Tasty Corner Chinese Restaurant

This Southwest Portland Chinese restaurant is a prime spot for mala-tingly mapo tofu, house-made hand-shaven noodles, and cumin lamb, served alongside serviceable cocktails and Chinese American standards like General Tso’s. Anything in the Sichuan canon is particularly special, though the restaurant’s dumplings and wontons are also impressive here. 

Som Tum Thai Kitchen

There is plenty of fantastic Thai food in Portland, but this under-the-radar Isan restaurant on the Portland State University campus punches above its weight. Sirapob Chaiprathum, who goes by Q, pounds bright and complex papaya salads using things like field crabs and Laotian fish sauce, while pots of simmering broths waft galangal-and-lemongrass-scented steam. Those seeking the comfort of pad Thai or crab fried rice will find it here, but for the full experience, the restaurant’s sampler platters, named for Thai temples, are great for groups. 

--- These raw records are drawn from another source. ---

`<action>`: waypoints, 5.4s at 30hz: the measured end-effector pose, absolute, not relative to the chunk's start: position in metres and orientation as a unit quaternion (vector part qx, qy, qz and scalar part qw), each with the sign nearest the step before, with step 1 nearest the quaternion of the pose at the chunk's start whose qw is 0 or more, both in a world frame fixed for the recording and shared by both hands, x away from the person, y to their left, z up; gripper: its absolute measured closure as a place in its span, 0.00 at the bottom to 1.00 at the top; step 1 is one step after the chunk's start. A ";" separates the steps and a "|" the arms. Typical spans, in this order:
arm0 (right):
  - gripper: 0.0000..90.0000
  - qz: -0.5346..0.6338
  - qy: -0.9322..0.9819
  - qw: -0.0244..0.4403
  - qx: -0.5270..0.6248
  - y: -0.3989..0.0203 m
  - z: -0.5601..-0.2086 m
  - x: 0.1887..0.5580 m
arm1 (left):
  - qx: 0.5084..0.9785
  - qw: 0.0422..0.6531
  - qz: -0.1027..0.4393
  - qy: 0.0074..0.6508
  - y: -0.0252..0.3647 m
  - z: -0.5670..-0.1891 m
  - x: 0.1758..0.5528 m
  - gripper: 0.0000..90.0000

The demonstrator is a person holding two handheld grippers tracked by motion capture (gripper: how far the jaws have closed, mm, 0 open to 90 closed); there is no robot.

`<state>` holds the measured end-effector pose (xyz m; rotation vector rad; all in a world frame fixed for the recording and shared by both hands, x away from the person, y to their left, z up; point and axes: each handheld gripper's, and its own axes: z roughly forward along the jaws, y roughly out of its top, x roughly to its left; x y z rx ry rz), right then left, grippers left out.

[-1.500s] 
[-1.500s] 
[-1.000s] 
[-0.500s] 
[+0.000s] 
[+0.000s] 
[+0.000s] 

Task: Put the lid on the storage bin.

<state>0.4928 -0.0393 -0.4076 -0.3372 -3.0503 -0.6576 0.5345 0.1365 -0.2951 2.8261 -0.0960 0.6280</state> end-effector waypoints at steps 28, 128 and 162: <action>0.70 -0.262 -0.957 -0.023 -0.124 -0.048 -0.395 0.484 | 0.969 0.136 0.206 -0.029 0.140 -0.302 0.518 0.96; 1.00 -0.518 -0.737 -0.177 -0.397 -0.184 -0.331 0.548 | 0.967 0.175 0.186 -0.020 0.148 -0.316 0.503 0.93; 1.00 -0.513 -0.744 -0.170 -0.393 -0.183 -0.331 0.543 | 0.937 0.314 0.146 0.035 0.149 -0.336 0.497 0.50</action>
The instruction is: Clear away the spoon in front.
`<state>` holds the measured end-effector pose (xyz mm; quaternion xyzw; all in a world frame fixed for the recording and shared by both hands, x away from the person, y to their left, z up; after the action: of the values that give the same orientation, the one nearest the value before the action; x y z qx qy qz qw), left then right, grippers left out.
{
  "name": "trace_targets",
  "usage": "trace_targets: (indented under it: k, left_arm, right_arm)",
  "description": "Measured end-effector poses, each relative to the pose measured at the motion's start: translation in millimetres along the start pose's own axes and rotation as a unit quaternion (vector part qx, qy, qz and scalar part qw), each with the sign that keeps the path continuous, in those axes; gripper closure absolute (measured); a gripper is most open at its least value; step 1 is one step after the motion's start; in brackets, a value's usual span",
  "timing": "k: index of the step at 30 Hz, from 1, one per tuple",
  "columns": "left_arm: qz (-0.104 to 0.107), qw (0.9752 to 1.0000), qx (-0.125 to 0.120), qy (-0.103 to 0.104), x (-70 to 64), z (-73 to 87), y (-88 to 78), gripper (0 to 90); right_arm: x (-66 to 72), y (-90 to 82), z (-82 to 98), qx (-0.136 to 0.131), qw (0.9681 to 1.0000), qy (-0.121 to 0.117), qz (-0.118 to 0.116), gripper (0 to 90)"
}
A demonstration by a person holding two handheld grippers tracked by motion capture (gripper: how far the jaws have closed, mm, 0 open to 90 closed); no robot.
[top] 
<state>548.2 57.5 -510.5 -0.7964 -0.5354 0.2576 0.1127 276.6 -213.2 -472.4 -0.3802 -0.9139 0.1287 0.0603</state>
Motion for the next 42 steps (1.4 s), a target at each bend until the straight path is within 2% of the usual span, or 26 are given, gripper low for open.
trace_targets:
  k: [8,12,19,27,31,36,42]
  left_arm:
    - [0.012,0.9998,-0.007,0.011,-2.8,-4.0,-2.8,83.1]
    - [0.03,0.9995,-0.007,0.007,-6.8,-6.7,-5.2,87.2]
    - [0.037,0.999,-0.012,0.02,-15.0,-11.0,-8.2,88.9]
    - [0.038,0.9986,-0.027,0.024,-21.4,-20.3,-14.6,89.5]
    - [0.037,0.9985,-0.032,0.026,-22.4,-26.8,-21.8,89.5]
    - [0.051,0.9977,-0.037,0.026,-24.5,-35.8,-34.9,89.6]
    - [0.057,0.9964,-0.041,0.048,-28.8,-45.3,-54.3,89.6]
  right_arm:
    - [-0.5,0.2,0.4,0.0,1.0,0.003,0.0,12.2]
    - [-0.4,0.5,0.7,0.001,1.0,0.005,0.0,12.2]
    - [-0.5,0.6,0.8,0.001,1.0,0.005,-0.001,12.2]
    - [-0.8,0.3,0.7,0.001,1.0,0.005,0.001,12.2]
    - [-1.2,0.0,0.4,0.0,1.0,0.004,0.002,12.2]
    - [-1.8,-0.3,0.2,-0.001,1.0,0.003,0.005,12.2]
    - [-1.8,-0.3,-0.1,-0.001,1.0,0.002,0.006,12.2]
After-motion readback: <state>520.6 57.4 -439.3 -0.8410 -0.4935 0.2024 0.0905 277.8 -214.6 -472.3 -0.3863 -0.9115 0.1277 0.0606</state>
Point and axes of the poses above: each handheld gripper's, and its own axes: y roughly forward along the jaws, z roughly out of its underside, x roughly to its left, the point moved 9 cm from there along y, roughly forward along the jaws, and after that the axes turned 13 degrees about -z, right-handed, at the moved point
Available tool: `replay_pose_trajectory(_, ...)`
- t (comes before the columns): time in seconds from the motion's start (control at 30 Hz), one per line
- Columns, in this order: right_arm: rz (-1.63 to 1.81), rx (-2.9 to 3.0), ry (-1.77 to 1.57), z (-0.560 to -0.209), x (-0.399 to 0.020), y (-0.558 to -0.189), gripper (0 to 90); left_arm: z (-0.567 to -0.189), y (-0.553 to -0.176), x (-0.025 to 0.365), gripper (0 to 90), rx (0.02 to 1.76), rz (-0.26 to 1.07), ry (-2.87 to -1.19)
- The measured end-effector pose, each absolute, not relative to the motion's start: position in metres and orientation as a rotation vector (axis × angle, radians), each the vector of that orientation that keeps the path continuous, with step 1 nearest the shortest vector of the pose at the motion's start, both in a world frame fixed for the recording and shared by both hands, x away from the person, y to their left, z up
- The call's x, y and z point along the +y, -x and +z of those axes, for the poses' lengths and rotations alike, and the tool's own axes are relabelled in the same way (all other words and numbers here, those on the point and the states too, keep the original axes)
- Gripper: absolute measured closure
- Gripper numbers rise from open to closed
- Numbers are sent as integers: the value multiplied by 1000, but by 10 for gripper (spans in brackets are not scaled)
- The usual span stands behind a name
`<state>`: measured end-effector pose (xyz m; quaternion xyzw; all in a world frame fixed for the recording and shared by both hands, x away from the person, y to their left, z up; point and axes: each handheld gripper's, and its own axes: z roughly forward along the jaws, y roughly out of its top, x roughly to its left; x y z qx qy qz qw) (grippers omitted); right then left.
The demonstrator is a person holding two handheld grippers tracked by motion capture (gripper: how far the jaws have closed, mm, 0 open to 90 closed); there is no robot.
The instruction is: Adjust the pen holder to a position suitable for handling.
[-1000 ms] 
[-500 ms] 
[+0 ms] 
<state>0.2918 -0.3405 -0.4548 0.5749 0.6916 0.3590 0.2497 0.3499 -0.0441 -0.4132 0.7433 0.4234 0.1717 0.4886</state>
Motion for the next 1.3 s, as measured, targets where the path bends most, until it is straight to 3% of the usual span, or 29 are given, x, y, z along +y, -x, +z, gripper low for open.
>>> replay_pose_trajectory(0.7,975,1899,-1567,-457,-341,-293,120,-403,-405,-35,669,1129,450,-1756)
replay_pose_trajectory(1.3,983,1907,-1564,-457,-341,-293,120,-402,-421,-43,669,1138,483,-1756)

Duck House Chinese Restaurant

Since it opened in 2016, Duck House has been a mainstay for slick dan dan noodles, plump xiao long bao, and juicy wontons in chile oil among both Portland State University students and Chinese food aficionados. Most of the noodles, Sichuan dishes, and dumplings will please a crowd, but the one thing you won’t find at Duck House, ironically, is duck.